Protecting retirement assets from unnecessary loss during a divorce may require the use of a Qualified Domestic Relations Order.
Regardless of someone’s financial status, getting a divorce in Texas can have serious financial implications for spouses during and for many years after a divorce is over. Among the many marital assets that may be split between divorcing spouses today are retirement accounts. Despite what some people may think, simply having the divorce decree specify a retirement fund division may not be enough.
Understanding the QDRO
Two things can make dividing a retirement account in a divorce tricky. One is the fact that such accounts are owned by only one person (the employee) and therefore distributions from the retirement account may only be given to that person.

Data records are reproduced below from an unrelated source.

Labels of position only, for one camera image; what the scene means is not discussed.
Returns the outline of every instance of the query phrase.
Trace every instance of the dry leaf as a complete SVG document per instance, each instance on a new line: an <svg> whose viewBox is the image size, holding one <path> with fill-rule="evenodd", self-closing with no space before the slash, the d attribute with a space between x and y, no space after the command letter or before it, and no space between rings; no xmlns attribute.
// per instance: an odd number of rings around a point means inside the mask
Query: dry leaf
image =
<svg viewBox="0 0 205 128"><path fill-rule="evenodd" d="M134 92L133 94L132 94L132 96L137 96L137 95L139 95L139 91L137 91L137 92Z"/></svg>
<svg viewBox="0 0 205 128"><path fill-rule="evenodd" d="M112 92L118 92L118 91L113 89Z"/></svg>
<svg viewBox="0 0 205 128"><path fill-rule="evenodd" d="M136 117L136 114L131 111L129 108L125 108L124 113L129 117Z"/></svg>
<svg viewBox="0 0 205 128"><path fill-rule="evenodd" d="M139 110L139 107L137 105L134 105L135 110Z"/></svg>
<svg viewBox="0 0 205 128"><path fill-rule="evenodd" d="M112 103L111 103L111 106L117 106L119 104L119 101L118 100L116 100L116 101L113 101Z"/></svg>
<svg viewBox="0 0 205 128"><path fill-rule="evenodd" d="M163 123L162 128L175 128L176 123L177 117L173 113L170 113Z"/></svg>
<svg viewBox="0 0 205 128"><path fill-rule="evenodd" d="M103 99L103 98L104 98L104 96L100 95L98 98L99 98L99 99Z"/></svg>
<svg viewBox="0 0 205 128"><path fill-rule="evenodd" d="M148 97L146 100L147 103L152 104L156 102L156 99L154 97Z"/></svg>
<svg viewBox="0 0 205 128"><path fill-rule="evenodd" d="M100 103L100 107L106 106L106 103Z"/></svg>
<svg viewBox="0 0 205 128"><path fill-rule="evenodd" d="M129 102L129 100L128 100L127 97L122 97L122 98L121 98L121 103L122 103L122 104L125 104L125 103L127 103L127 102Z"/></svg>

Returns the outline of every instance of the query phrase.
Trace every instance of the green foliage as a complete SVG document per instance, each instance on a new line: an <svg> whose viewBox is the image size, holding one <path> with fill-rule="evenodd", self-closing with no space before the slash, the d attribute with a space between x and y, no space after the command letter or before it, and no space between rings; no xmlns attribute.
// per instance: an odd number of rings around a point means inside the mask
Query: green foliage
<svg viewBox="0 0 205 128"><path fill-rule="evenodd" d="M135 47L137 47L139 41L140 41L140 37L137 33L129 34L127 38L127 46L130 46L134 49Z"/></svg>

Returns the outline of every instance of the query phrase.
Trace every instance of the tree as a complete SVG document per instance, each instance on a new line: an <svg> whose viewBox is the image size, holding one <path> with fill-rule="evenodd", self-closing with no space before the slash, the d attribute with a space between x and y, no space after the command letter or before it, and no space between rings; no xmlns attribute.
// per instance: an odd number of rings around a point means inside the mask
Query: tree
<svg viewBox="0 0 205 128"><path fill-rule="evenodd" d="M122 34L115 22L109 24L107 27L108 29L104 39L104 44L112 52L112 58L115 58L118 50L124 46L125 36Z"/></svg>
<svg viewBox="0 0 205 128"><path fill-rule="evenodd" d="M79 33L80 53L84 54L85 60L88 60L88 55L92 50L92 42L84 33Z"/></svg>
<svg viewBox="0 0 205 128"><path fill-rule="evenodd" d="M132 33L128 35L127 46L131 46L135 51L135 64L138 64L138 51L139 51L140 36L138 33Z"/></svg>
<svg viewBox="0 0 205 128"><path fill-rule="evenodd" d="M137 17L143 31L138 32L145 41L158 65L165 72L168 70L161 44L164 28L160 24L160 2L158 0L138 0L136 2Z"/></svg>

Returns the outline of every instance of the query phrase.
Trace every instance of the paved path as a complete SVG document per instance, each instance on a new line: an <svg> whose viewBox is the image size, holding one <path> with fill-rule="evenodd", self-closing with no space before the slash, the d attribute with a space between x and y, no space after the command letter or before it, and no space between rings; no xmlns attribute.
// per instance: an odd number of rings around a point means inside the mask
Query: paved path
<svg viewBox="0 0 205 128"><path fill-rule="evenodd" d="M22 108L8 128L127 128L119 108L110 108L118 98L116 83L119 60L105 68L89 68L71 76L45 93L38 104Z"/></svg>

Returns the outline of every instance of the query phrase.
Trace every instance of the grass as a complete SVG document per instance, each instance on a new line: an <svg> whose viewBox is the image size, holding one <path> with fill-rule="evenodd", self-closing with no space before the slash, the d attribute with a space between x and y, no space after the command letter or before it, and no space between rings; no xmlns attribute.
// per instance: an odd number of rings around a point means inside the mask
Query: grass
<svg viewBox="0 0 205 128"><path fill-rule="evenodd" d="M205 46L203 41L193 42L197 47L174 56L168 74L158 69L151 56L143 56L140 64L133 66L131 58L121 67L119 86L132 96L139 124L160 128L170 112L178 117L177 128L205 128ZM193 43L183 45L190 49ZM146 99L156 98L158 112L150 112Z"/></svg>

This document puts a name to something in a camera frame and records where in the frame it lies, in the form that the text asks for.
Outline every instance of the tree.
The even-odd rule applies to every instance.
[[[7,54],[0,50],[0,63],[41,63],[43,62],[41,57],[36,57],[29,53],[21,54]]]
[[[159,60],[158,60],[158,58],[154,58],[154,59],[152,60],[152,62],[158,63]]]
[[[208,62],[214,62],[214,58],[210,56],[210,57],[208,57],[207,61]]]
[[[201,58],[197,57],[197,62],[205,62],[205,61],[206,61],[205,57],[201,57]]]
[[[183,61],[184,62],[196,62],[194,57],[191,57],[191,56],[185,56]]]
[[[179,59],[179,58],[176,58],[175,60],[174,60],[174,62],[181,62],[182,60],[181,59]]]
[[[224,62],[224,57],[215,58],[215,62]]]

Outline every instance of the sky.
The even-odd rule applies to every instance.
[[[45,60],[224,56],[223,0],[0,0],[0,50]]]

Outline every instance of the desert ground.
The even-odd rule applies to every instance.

The other is that distributions may be subject to early withdrawal penalties and taxes.
A Qualified Domestic Relations Order (QDRO), can establish as an alternate payee non-employee spouse. This allows the spouse designated as the alternate payee to receive funds from the other spouse’s retirement account. It can also help to prevent early withdrawal fees from being assessed.
In short, a QDRO will instruct the plan administrator of the retirement plan on how to pay the non-employee spouse’s (alternate payee’s) share of the retirement.
When the QDRO is necessary
Any transfer of retirement interests must comply with Federal law, specifically the Employee Retirement Income Security Act of 1974 (ERISA) and the Internal Revenue Code of 1986.
A QDRO is not necessary for every type of retirement account. Only those designated as Employee Retirement Income Security Act qualified will require the use of a QDRO.
For a Qualified Domestic Relations Order to be valid, the plan administrator for the retirement account must approve the QDRO. If the spouse who receives funds from the retirement account per the QDRO simply takes a cash payout, that person may still owe income tax on the amount. In order to avoid such taxation, distributed funds should be reinvested or rolled over into another qualifying account. An alternate payee may be able to roll over tax-free all the distribution from a retirement plan that she received under a QDRO.
If dividing individual retirement accounts or stock ownership plans, for example, a QDRO will not be required. For other accounts, a transfer incident to divorce may be the way to initiate distributions without taxation. Most often companies have preferred forms to divide or transfer funds or stock.
Not just for account division
It is also possible to use a QDRO when retirement funds are needed in order to satisfy spousal or child support awards. Funds distributed to children may still be taxed to the account owner while funds distributed to former spouses may be taxed to the recipient. Early withdrawal fees will not be applied in these cases.
There are many intricate details involved to splitting retirement accounts or to using these funds to make payments pursuant to a divorce decree. Working with an attorney is recommended in order to ensure that the proper steps are taken.